(Beginning of Supplied data)

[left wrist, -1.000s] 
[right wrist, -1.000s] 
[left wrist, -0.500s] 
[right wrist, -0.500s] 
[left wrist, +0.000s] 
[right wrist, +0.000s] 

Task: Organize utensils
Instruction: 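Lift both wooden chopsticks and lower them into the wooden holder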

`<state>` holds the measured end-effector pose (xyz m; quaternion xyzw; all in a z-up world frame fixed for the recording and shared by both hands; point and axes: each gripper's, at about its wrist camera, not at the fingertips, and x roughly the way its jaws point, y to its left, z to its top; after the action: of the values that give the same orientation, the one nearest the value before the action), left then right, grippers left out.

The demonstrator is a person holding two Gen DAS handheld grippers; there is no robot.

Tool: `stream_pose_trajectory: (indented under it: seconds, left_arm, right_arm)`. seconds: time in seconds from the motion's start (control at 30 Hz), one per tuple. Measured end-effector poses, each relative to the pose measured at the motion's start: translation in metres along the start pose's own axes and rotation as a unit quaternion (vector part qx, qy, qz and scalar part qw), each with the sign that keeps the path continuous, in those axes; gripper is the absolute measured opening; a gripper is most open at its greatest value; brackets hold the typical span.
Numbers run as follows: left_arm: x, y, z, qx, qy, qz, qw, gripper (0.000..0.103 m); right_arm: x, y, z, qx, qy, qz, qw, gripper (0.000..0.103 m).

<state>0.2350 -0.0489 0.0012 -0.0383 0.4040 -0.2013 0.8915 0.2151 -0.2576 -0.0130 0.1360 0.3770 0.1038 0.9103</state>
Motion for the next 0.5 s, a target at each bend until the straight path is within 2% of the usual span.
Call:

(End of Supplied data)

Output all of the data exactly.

Exercise result:
[left wrist, -1.000s] 
[right wrist, -1.000s] 
[left wrist, -0.500s] 
[right wrist, -0.500s] 
[left wrist, +0.000s] 
[right wrist, +0.000s] 

Task: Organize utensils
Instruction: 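Lift both wooden chopsticks and lower them into the wooden holder
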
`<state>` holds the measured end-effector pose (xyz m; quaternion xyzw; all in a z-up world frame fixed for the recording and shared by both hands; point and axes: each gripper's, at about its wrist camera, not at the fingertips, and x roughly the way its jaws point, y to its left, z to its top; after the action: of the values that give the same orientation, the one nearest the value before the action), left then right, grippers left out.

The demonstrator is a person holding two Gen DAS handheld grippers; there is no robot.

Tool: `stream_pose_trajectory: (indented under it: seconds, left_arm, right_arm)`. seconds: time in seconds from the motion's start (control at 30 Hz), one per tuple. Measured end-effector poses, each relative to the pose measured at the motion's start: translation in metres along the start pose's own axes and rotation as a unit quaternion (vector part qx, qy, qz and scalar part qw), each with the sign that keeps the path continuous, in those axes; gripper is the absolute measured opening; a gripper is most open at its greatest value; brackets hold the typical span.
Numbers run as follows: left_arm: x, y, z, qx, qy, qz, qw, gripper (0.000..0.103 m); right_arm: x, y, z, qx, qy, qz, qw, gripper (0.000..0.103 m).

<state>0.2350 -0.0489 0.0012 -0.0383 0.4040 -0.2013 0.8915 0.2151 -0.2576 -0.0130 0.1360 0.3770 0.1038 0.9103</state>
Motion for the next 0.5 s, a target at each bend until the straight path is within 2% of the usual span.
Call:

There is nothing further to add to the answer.